Keith meant to say, “I’m glad,” or “that’s good to know,” but a lump had risen in his throat and he realized that words could no longer do justice in expressing how he really felt. Instead, he got up from his bed and, walking across the room to kneel before Shiro, wrapped his arms around the older man’s neck and pulled him into his chest. Shiro’s human arm snaked itself around Keith’s back and held him by the waist.

“It’s a shame you didn’t know what you were humming,” Shiro said, his voice muffled through Keith’s shirt. “I would’ve liked it if it was a whole song.”

Keith’s eyes widened with mild guilt and he tightened his grip around Shiro’s head. Even though he was first and foremost a pilot, Keith decided then that if music played any part in preventing Shiro from dangling over the edge, it was much more important than he initially gave it credit for. Life was fleeting and unpredictable and they never had enough time. So what was holding him back now? 

His stomach churned uncomfortably when he realized he could deny it no longer: there was absolutely nothing holding him back now.

And thus, on a random afternoon, after making sure that nobody else was around to witness him creeping upstairs to the royal advisors’ sleeping quarters, Keith poked his head in the Coran’s room. With shifty eyes and back slouched low, the young paladin wanted to make himself as inconspicuous as possible. 

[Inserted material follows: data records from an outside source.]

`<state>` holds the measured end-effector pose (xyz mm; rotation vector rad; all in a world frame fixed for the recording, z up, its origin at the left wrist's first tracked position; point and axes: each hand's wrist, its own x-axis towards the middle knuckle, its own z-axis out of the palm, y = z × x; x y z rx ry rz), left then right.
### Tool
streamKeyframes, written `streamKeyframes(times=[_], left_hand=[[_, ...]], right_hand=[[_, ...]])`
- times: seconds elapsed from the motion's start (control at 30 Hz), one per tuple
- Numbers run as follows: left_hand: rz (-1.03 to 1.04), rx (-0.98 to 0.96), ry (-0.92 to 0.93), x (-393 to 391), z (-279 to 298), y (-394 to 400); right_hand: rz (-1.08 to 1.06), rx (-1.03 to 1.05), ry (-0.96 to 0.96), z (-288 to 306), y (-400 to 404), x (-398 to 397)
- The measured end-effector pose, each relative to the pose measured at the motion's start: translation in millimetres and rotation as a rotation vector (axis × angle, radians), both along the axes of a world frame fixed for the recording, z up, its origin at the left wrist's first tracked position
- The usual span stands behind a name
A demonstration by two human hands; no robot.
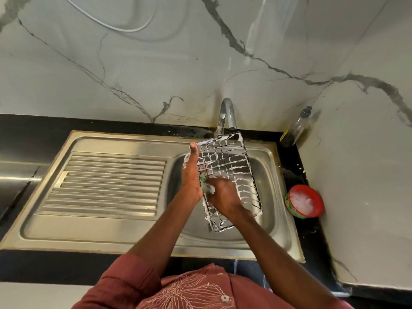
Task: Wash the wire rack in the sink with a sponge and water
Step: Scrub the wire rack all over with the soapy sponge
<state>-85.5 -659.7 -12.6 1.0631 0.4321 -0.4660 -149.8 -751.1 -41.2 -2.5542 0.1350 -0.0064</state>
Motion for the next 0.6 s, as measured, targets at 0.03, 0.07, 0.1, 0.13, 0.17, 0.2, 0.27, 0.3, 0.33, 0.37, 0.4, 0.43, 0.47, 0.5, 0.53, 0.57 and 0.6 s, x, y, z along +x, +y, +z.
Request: streamKeyframes(times=[0.03,0.07,0.1,0.13,0.17,0.2,0.27,0.3,0.33,0.37,0.4,0.43,0.47,0.5,0.53,0.57,0.6], left_hand=[[0.004,0.013,-0.005,2,-10,-1],[0.009,0.031,-0.009,3,-19,-1],[0.013,0.038,-0.019,1,-24,-2],[0.018,0.047,-0.005,0,-32,-4],[0.012,0.037,-0.003,3,-43,-4],[0.005,0.033,-0.012,7,-53,-4],[0.008,0.045,-0.021,16,-64,-4],[-0.008,0.047,-0.025,17,-60,-4],[-0.017,0.050,-0.041,14,-40,-3],[-0.019,0.062,-0.040,11,-28,-3],[-0.005,0.078,-0.043,9,-18,-3],[0.011,0.079,-0.053,7,-13,-3],[0.024,0.062,-0.058,7,-9,-2],[0.032,0.037,-0.068,8,-8,-1],[0.038,0.038,-0.067,8,-8,0],[0.036,0.059,-0.079,8,-9,2],[0.028,0.089,-0.096,7,-8,4]], right_hand=[[-0.053,-0.009,0.020,-1,-4,1],[-0.136,-0.026,0.050,-2,-8,1],[-0.232,-0.057,0.056,-1,-14,0],[-0.306,-0.104,0.038,0,-20,-2],[-0.354,-0.149,0.002,1,-24,-4],[-0.378,-0.183,-0.019,2,-27,-7],[-0.382,-0.208,-0.010,2,-27,-11],[-0.373,-0.198,0.002,1,-23,-11],[-0.353,-0.179,0.013,-2,-20,-10],[-0.307,-0.142,0.025,-3,-15,-8],[-0.229,-0.094,0.038,-4,-7,-7],[-0.134,-0.054,0.038,-3,0,-7],[-0.051,-0.032,0.025,-4,5,-8],[0.000,-0.022,0.020,-5,8,-9],[0.011,-0.027,0.032,-5,7,-9],[-0.013,-0.053,0.065,-5,4,-9],[-0.067,-0.095,0.099,-6,-1,-10]])
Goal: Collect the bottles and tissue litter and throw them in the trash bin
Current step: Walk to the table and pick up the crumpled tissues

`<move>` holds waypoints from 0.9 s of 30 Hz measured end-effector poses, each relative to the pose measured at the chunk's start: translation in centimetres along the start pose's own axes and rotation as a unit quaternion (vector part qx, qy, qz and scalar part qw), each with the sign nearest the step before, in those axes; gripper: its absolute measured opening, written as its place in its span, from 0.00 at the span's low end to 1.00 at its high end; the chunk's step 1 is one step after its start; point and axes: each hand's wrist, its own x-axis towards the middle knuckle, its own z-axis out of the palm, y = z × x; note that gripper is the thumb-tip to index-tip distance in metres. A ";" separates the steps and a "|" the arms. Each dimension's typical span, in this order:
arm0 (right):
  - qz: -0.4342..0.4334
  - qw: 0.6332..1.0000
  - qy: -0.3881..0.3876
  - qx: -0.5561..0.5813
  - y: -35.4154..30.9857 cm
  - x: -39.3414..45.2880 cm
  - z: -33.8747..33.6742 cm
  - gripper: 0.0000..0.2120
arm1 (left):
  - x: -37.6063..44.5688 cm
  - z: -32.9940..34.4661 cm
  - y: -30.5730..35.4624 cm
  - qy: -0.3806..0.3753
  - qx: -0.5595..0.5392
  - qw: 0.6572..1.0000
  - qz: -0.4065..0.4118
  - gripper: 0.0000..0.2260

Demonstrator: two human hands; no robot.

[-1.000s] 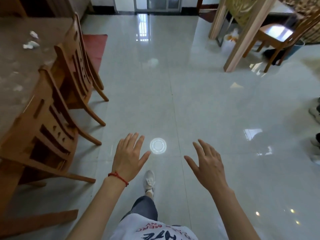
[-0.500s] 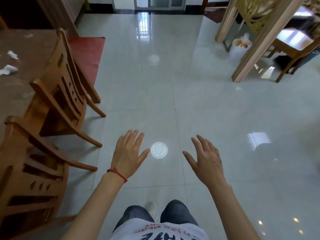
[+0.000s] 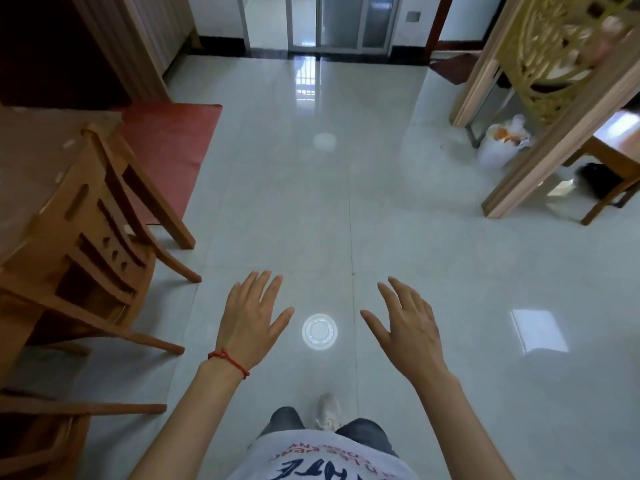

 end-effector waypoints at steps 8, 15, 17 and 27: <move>-0.013 1.000 -0.009 0.004 2.7 13.2 0.0 0.33 | 12.7 -1.4 0.3 0.012 -0.012 1.000 -0.013 0.34; -0.017 1.000 -0.013 0.011 3.1 25.3 1.7 0.35 | 24.6 -2.1 -2.1 -0.001 -0.011 1.000 -0.015 0.33; -0.021 1.000 -0.015 0.011 2.7 29.0 1.8 0.35 | 27.9 -2.8 -3.0 -0.003 -0.011 1.000 -0.018 0.34; -0.054 0.999 -0.008 0.007 1.0 43.9 2.0 0.33 | 40.2 -6.1 -6.8 0.018 -0.010 0.998 -0.055 0.34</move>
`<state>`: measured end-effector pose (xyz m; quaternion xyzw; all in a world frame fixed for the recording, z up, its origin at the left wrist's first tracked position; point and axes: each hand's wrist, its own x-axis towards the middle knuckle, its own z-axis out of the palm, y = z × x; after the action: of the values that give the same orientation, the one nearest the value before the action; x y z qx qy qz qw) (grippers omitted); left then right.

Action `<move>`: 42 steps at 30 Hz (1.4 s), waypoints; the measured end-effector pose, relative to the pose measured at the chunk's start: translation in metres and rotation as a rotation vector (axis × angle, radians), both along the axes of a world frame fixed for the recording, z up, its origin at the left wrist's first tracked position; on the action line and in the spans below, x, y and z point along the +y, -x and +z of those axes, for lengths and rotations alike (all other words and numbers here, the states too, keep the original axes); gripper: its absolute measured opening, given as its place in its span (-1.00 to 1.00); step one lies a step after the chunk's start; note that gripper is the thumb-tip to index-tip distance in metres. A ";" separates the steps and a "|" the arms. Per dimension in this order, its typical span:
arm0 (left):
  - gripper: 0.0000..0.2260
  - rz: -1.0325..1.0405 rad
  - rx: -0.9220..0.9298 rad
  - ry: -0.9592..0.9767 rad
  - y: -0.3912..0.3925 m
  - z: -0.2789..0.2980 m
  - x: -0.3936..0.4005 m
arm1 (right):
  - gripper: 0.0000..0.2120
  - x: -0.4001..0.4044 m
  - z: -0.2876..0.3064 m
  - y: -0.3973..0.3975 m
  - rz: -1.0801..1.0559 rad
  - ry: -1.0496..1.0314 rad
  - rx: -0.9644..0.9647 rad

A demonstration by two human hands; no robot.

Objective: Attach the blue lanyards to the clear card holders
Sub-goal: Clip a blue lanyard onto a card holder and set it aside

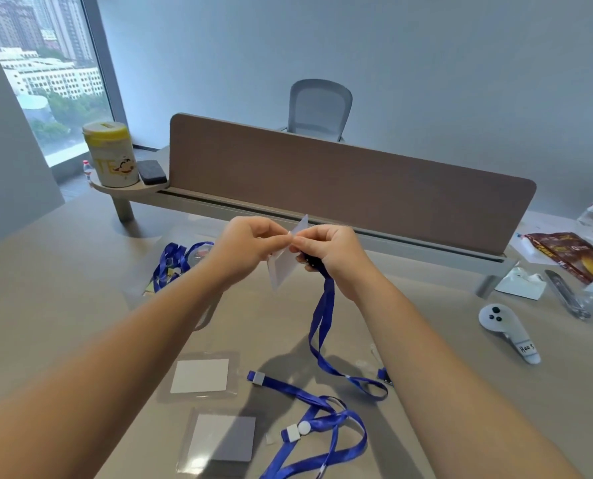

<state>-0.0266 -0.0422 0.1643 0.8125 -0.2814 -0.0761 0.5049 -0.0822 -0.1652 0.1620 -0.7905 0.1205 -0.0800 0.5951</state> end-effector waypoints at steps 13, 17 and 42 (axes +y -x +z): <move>-0.85 0.020 -0.030 -0.134 -0.014 -0.026 0.021 | -0.77 0.035 -0.046 -0.012 0.005 0.160 -0.083; -0.86 0.076 -0.178 -0.065 -0.014 -0.058 0.026 | -0.76 0.046 -0.072 -0.015 -0.045 0.246 -0.161; -0.65 0.023 1.192 0.823 0.026 -0.126 0.124 | -0.82 0.127 -0.095 0.049 0.012 0.007 -0.240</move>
<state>-0.0529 0.0814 0.0379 0.3799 0.0446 -0.3886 0.8382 -0.1310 -0.0385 0.0673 -0.7780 0.0434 -0.1710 0.6029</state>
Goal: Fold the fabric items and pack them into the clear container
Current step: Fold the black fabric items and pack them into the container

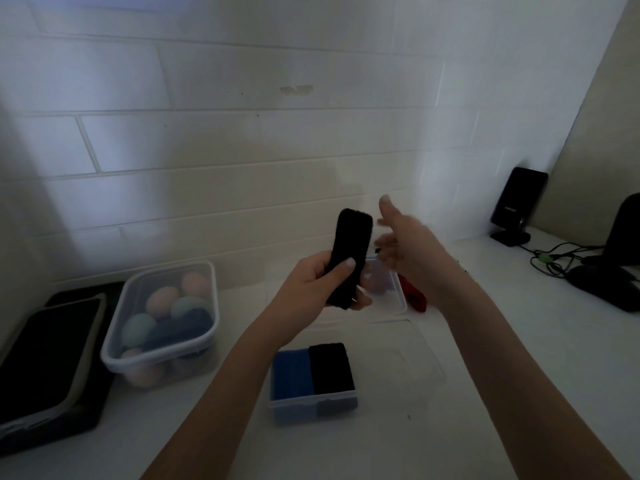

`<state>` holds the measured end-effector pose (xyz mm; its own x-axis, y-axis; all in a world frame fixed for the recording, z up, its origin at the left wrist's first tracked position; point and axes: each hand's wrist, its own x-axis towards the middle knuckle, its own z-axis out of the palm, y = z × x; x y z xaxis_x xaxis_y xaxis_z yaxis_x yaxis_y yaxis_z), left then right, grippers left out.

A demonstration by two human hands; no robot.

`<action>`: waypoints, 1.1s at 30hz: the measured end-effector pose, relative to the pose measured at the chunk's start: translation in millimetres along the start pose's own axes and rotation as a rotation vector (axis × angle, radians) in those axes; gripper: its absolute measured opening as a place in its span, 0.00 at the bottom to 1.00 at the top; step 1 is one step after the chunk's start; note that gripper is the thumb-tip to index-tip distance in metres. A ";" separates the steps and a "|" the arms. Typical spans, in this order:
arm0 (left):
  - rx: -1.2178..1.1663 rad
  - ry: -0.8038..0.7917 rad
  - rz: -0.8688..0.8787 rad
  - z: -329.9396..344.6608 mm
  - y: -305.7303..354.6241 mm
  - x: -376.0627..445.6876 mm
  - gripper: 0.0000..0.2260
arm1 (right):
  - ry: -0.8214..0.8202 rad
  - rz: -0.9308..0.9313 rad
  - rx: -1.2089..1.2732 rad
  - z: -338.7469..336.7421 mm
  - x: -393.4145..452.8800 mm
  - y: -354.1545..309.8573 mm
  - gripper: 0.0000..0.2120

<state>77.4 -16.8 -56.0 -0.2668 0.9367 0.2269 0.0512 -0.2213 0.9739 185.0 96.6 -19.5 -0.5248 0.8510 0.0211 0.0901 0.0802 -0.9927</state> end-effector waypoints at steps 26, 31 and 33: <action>0.716 0.534 0.382 -8.4 -19.4 7.8 0.12 | -0.107 -0.329 0.133 2.4 -20.9 -11.8 0.17; 0.578 0.572 0.497 -4.9 -13.2 5.0 0.16 | -0.267 -0.485 0.029 0.7 -23.7 -13.8 0.03; 0.412 0.466 0.388 -3.1 -9.6 4.8 0.11 | -0.306 -0.556 -0.126 2.6 -23.8 -13.6 0.08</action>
<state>72.6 -10.9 -64.3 -0.5332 0.5785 0.6173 0.5583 -0.3075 0.7705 194.0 73.9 -6.9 -0.7378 0.4797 0.4749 -0.1758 0.5427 -0.8213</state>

The red-haired man was sitting in his bed reading a book in a language Keith didn’t understand. He didn’t look up even when Keith stepped in through the doorway so Keith cleared his throat to announce his presence.

“Coran?”

“Yessum?”

 “Can I ask you something?”

“Ask away, m’boy.”

Coran’s eyes shifted up to examine his visitor but otherwise, made no other movement. Still feeling rather doubtful about this whole situation, Keith almost wished Coran had said he was too busy to talk. It wasn’t too late to turn back now. But then the sound of Shiro humming flitted through his head, rooting him to the spot. Although it was going against everything Keith had ever believed about himself, he willed himself onwards.

“Do...uh, what do Alteans usually do for music?”

“Music?” He stopped reading and looked up at Keith.

“Yeah, music.”

“Well, let’s see,” Coran replied, setting aside his book and putting a finger to his chin in serious consideration. “There are ceremonies of sorts, festivals and celebrations, if you will, involving music and song, in which Alteans congregated together, maybe a few times on the astral conflux, and partook in the traditions of—”

“Coran,” Keith interrupted, forgetting that broad questions and ramblers don’t do well together. “Let me put this in the most straightforward way possible: do you know what a guitar is?”

“Um, no,” he said. “Can’t say that I do.”

“Well, it’s a musical instrument with strings and you’d hold it like…” Keith trailed off, bringing his arms up uncertainly, his left hand holding the handle of an air guitar and his right hand coming to rest in front of his stomach, as if about to pluck imaginary strings. “Like this? And there are strings here for strumming.”

He wiggled his fingers in what he hoped would convey to Coran the method of guitar playing, to which the mustachioed Altean merely tilted his head in deep thought.

“If I didn’t know better,” Coran said. “I’d say you look like you’re playing a Quandora.”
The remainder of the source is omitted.